• Assigned task: Print the data below verbatim, minus images.

• Dataset section:
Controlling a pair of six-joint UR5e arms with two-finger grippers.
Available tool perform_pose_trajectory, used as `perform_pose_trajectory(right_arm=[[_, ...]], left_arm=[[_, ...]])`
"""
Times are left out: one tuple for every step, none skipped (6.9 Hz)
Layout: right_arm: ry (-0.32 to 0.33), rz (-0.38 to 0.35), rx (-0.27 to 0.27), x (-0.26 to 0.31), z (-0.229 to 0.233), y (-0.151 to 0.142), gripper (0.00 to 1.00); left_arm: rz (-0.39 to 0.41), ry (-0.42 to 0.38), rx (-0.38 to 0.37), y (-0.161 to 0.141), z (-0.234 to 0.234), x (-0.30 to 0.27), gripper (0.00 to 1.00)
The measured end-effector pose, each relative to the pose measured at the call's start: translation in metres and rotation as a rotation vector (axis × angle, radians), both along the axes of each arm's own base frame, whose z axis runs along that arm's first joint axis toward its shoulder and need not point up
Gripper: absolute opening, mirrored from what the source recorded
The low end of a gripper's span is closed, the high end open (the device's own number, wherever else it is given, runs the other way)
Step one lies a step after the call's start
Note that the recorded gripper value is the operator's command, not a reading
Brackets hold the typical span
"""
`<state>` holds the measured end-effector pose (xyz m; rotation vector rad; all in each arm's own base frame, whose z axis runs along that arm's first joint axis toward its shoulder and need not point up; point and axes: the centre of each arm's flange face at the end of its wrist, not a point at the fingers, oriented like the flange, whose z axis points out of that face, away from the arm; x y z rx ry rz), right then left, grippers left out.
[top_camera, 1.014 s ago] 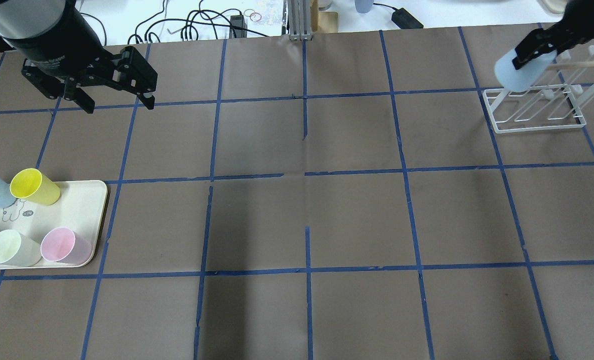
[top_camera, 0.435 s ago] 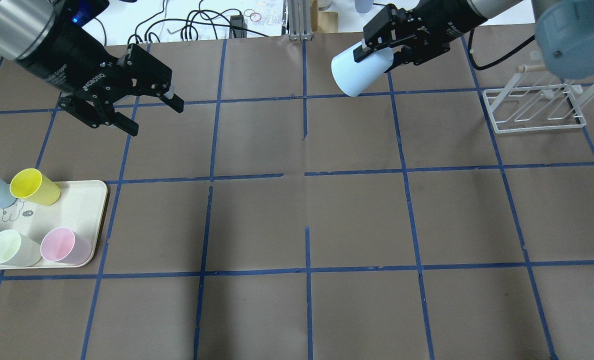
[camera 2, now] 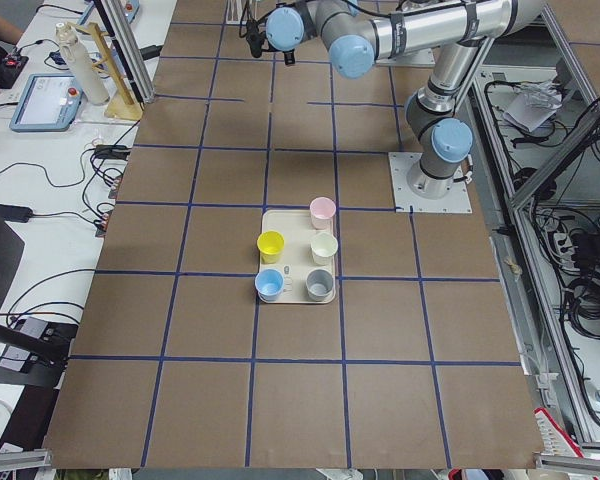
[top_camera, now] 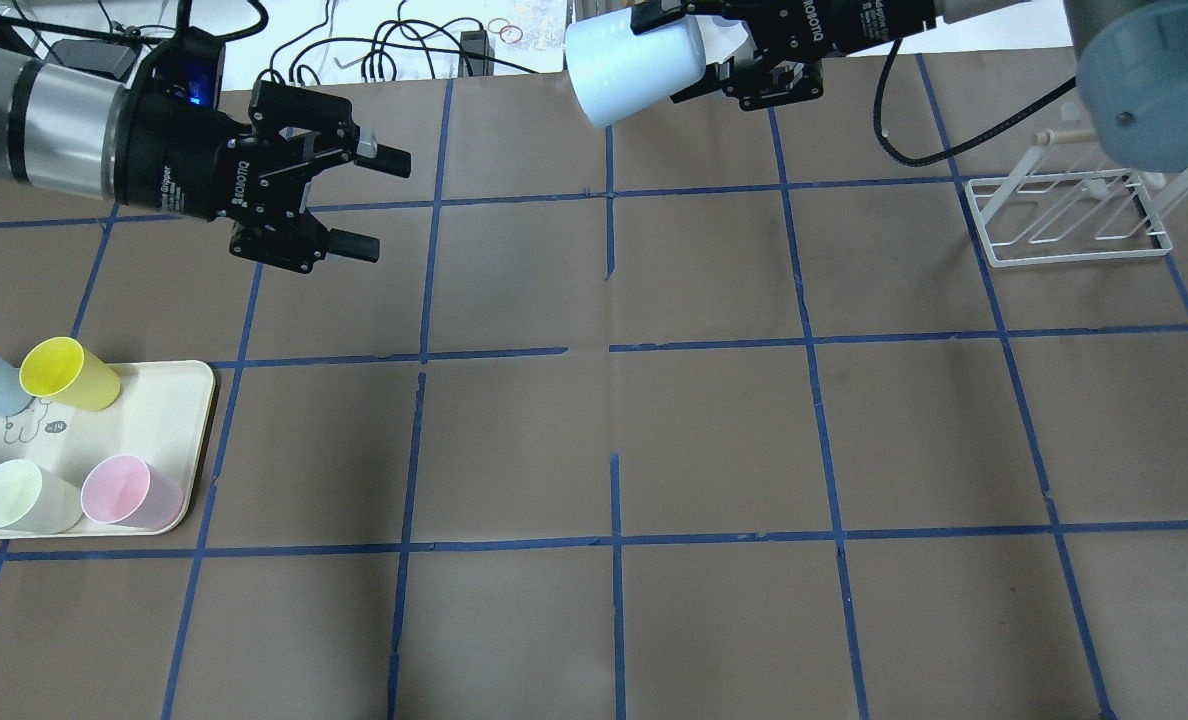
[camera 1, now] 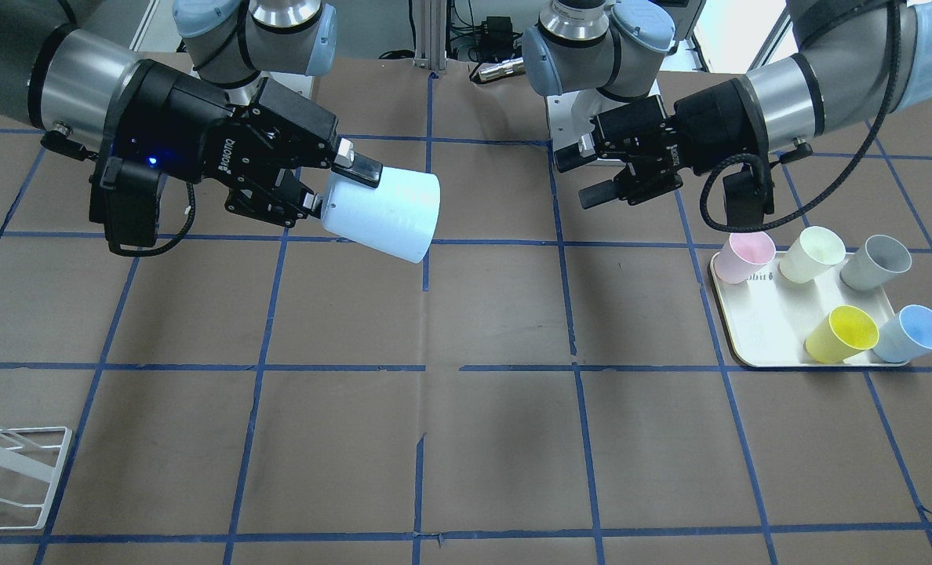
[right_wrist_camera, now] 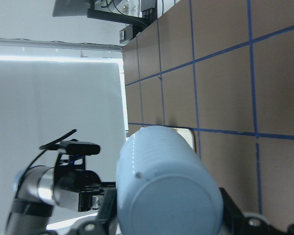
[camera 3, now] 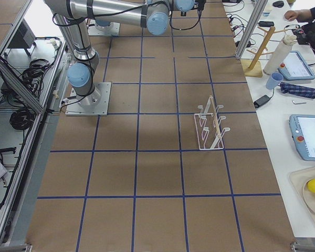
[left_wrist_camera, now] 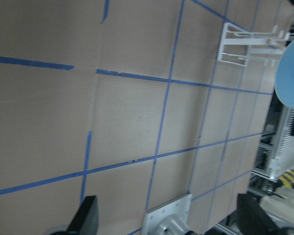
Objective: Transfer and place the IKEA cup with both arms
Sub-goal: 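Carry the cup toward the left gripper while the left arm reaches to meet it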
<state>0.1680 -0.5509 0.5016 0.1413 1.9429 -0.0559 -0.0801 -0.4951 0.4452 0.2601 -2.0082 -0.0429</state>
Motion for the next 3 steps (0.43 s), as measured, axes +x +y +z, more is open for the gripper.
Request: perform_pose_trajectory(right_arm=[[-0.131,-0.035,0.058,-0.013,-0.011,-0.001,0.0],[-0.244,-0.068,0.108,-0.025,-0.03,-0.001,0.0],[-0.321,-0.086,0.139,-0.028,-0.047,0.002,0.0]], left_arm=[[0.049,0.133,-0.031,-0.012,-0.007,-0.005,1.0],[0.075,0.237,-0.051,-0.023,-0.012,-0.015,1.0],[0.086,0.296,-0.056,-0.034,-0.022,-0.022,1.0]])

• The answer:
Controlling a pair of six-joint UR5e arms with two-finger grippers.
Available tool perform_pose_trajectory, used as `perform_pose_trajectory(right_arm=[[_, ...]], left_arm=[[_, ...]])`
"""
Times are left out: one tuple for every step, none skipped (6.9 Hz)
Layout: right_arm: ry (-0.32 to 0.33), rz (-0.38 to 0.35), rx (-0.27 to 0.27), x (-0.26 to 0.31), z (-0.229 to 0.233), y (-0.151 to 0.142), gripper (0.00 to 1.00); left_arm: rz (-0.39 to 0.41), ry (-0.42 to 0.38), rx (-0.38 to 0.37), y (-0.161 to 0.141), z (-0.234 to 0.234), x (-0.30 to 0.27), gripper (0.00 to 1.00)
The measured end-effector pose, each relative to the pose measured at the call's start: translation in metres and rotation as a rotation vector (axis × angle, radians), both along the axes of each arm's own base frame, whose z axis runs along that arm's first joint axis toward its shoulder and need not point up
Gripper: absolute opening, mirrored from what the source recorded
The low end of a gripper's span is closed, the high end open (the device's own number, wherever else it is given, runs the other way)
Step one lies a step after the call's start
Note that the recorded gripper value is the operator's command, not a reading
Brackets hold the typical span
"""
`<state>` holds the measured end-effector pose (xyz m; rotation vector rad; all in each arm's own base frame, whose z axis runs along that arm's first joint axis toward its shoulder and need not point up; point and axes: the centre of each arm's flange face at the end of its wrist, not a point at the fingers, oriented like the flange, whose z axis points out of that face, away from the arm; x y z rx ry rz), right then left, grippers left out.
[top_camera, 1.014 s ago] 
[top_camera, 0.435 s ago] 
[camera 2, now] 
[top_camera, now] 
[camera 1, now] 
[right_wrist_camera, now] 
[camera 3, now] 
[left_wrist_camera, now] 
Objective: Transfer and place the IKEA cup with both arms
Sub-goal: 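Carry the cup toward the left gripper while the left arm reaches to meet it
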<state>0.1680 -0.5509 0.5016 0.1413 1.9429 -0.0559 -0.0801 -0.4951 0.4452 0.2601 -2.0082 -0.0429</state>
Motion for the next 3 steps (0.43 s), as measured, axes +x +y +z, more is open for the gripper.
Request: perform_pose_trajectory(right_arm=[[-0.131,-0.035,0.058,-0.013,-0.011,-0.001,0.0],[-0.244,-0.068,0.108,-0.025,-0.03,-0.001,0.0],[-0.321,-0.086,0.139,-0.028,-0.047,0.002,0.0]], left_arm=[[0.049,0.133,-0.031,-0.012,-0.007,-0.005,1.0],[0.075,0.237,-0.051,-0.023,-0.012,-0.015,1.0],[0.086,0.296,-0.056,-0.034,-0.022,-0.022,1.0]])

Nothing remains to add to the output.